● Exercise brief: How many lines in the records below contain "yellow"? Answer with the number alone.

Extracted data START

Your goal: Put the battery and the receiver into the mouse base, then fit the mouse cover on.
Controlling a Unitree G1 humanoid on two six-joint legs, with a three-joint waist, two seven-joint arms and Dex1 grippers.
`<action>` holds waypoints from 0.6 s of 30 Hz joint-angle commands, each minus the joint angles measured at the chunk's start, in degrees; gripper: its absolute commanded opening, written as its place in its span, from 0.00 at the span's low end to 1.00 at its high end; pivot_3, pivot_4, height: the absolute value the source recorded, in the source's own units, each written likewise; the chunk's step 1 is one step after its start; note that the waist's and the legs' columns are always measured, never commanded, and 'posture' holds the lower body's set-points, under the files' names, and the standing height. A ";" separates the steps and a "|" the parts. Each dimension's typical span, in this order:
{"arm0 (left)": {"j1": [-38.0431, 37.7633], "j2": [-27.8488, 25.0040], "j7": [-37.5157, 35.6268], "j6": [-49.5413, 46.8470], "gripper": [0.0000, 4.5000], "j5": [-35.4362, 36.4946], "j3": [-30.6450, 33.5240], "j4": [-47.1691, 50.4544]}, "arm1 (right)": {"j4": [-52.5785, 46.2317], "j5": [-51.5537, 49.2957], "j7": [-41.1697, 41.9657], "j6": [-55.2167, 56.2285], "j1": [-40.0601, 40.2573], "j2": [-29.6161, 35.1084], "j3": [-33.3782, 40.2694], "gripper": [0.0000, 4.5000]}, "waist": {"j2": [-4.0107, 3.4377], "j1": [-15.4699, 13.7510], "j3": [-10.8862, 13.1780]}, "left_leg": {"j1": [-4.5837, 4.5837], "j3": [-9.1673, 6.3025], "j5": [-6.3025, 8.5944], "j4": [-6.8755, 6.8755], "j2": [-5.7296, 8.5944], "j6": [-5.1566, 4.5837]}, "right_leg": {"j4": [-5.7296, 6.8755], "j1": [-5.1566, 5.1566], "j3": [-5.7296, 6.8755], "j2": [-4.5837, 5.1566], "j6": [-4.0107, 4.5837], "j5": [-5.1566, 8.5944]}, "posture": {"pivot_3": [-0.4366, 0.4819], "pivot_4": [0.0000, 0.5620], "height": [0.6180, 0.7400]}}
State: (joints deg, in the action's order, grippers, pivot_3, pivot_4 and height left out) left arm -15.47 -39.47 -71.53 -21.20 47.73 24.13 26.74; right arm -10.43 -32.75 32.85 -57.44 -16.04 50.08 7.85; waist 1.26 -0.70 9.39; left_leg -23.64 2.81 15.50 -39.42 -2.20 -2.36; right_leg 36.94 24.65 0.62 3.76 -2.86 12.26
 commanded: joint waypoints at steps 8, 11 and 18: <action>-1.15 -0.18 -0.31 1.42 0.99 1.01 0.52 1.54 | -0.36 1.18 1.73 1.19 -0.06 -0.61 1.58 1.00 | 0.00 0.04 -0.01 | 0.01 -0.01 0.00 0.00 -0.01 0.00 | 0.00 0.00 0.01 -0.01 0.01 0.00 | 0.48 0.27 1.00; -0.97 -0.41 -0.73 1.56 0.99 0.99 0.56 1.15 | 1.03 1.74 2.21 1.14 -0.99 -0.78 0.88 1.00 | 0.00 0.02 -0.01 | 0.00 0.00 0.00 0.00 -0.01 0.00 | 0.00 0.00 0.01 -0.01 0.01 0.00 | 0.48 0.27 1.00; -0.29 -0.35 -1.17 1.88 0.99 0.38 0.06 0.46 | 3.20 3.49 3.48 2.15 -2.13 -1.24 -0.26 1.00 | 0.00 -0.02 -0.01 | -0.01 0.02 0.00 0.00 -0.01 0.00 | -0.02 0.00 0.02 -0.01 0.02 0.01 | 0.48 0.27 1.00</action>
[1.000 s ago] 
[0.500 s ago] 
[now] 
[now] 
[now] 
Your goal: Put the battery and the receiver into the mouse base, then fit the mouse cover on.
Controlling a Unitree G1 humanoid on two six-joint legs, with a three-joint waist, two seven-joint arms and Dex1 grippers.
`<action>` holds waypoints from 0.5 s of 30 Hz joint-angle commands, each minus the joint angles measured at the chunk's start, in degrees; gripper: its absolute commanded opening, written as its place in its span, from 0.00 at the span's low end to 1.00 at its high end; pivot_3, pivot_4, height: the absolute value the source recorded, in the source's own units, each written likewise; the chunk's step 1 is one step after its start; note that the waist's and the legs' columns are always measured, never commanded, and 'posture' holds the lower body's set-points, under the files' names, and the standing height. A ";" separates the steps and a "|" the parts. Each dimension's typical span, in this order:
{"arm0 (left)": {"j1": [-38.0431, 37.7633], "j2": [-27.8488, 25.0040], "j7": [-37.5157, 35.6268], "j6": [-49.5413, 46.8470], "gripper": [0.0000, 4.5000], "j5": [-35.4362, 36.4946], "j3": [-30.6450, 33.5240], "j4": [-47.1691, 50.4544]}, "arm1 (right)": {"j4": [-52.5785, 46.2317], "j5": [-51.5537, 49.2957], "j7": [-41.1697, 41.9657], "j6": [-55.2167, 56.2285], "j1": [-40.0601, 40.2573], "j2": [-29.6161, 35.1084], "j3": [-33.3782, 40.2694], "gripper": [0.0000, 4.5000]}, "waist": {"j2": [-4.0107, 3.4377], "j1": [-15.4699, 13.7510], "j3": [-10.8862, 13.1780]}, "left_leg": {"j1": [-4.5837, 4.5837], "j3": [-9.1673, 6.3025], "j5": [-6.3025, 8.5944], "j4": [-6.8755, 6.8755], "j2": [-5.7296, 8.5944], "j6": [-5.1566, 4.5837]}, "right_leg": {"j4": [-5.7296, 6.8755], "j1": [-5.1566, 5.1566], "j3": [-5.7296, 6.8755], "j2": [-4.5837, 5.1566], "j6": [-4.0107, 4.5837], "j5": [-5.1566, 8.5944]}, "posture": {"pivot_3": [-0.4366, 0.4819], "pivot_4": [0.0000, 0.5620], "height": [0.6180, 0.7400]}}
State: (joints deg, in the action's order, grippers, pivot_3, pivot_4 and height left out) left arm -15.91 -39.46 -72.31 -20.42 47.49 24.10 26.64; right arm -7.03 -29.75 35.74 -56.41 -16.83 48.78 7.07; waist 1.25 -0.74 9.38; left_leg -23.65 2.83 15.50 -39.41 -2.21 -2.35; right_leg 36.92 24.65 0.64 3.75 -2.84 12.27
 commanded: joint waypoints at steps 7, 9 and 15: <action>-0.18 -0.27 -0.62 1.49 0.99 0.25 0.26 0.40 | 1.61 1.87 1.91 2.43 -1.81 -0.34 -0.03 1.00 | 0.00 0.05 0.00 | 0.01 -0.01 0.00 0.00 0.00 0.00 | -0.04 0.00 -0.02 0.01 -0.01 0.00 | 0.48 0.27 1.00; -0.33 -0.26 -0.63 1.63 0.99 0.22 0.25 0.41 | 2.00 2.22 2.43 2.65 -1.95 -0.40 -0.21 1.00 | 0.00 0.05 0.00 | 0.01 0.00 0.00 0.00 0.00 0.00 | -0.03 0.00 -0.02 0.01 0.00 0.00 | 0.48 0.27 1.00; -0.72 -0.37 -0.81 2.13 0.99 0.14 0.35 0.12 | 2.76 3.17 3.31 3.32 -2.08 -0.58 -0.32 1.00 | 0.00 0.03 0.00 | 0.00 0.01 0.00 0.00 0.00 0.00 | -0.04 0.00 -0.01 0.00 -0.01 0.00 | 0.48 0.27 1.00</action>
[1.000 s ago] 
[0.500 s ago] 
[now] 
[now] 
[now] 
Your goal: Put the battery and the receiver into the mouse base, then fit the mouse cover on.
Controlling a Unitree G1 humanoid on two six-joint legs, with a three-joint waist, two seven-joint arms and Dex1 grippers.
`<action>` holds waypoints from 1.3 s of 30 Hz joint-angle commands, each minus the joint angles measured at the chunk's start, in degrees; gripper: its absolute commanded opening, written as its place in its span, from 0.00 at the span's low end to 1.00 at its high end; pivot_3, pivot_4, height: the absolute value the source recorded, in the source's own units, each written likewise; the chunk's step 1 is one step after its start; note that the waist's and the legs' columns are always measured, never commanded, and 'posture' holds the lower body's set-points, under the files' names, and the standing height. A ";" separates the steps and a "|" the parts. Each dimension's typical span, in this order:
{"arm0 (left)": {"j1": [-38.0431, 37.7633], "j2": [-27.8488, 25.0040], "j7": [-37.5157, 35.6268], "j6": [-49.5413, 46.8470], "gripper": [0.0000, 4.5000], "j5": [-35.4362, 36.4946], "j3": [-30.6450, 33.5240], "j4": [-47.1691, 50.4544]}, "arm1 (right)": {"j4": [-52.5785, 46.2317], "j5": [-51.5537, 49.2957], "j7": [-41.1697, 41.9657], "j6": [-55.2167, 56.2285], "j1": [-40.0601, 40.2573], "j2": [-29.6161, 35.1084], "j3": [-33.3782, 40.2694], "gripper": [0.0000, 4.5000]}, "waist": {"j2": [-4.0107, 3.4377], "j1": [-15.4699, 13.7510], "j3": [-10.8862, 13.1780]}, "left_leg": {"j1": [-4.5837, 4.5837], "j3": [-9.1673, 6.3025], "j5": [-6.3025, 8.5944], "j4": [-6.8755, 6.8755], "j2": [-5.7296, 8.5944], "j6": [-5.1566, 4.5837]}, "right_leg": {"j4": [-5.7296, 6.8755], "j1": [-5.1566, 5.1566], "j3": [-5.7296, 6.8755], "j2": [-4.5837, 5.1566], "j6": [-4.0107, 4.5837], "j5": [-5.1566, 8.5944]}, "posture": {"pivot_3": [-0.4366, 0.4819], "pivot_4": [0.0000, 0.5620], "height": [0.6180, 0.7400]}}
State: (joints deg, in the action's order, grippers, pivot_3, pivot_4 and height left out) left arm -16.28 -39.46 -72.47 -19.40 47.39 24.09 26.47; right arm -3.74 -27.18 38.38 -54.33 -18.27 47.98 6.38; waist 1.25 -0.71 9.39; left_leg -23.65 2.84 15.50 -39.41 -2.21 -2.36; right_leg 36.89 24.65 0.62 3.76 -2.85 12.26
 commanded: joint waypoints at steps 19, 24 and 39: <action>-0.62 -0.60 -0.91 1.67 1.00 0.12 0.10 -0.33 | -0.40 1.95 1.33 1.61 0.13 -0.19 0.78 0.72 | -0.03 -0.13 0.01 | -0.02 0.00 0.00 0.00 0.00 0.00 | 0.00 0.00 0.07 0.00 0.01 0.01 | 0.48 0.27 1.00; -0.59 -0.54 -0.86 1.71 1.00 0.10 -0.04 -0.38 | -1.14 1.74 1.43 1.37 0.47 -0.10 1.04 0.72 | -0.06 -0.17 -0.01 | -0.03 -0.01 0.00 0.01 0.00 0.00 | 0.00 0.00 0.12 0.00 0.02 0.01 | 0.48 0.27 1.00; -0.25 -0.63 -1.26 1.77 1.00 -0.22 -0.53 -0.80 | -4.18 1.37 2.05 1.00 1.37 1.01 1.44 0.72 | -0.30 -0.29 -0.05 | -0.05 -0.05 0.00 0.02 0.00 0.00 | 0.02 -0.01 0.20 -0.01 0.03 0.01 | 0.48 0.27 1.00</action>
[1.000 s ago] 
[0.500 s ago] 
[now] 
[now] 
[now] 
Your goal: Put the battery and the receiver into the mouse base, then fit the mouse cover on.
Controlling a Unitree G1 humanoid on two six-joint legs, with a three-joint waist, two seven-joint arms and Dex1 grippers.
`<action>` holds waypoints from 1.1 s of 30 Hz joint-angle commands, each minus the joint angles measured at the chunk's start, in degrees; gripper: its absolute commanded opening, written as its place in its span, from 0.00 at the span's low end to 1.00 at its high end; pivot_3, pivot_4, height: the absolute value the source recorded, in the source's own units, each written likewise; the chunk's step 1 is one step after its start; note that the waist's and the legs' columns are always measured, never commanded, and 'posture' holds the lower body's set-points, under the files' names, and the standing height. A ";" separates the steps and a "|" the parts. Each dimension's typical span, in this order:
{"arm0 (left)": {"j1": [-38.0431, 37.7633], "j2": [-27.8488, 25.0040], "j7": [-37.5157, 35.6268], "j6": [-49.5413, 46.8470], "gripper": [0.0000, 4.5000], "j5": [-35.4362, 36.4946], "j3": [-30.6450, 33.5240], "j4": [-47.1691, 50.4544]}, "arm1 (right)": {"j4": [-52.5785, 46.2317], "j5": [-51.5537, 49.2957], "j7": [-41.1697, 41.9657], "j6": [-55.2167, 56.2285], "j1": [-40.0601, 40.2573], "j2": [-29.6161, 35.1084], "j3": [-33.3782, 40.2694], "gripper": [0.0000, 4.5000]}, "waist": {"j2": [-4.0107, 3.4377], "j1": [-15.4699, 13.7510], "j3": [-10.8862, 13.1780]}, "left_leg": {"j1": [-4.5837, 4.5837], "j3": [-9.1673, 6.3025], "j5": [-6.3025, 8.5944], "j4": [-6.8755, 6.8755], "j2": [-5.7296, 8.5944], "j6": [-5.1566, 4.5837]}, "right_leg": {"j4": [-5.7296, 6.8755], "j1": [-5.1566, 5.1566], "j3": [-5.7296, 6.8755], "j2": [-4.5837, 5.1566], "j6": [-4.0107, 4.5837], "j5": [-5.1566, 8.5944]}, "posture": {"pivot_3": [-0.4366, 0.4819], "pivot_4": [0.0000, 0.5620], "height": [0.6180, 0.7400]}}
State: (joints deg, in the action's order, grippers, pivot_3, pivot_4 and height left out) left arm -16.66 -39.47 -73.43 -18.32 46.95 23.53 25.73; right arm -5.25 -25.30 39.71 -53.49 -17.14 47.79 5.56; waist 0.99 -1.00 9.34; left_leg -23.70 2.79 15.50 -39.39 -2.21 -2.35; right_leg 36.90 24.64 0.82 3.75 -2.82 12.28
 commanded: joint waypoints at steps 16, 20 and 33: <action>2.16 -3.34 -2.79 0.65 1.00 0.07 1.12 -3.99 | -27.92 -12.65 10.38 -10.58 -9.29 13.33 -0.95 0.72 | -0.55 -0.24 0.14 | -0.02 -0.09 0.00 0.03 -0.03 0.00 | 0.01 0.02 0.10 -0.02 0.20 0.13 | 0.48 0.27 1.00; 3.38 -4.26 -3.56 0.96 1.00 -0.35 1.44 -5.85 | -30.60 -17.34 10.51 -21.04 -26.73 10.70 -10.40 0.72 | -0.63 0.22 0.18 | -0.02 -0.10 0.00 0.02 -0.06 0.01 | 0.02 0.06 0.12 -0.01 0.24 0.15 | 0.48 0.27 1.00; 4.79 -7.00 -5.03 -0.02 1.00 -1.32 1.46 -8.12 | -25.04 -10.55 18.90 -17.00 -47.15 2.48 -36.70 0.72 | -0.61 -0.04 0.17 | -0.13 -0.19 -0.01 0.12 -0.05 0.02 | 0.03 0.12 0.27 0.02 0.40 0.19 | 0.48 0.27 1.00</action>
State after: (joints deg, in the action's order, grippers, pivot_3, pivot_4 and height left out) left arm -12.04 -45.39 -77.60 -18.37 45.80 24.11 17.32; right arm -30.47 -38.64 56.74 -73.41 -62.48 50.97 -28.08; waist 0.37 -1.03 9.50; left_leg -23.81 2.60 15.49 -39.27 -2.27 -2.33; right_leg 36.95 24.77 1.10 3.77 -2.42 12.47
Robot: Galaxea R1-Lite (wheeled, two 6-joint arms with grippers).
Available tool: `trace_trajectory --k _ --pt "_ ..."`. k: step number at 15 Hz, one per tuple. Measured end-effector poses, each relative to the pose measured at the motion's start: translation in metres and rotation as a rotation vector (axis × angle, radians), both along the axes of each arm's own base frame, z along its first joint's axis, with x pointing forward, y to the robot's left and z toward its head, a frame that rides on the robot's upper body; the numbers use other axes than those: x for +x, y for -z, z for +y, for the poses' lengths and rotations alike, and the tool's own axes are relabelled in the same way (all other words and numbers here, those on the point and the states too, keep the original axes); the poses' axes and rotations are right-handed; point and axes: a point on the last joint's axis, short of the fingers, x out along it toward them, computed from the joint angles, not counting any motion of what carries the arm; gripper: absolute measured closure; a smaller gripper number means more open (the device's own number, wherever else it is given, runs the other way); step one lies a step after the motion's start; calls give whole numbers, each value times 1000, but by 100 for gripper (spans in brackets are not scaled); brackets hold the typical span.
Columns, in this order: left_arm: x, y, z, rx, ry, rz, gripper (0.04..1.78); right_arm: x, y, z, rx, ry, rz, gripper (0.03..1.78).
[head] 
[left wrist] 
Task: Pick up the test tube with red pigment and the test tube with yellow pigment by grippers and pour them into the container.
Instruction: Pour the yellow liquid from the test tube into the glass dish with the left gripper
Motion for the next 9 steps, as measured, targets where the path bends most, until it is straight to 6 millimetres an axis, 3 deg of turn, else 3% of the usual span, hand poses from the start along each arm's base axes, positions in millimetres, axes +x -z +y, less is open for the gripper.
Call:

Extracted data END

● Finished exercise: 2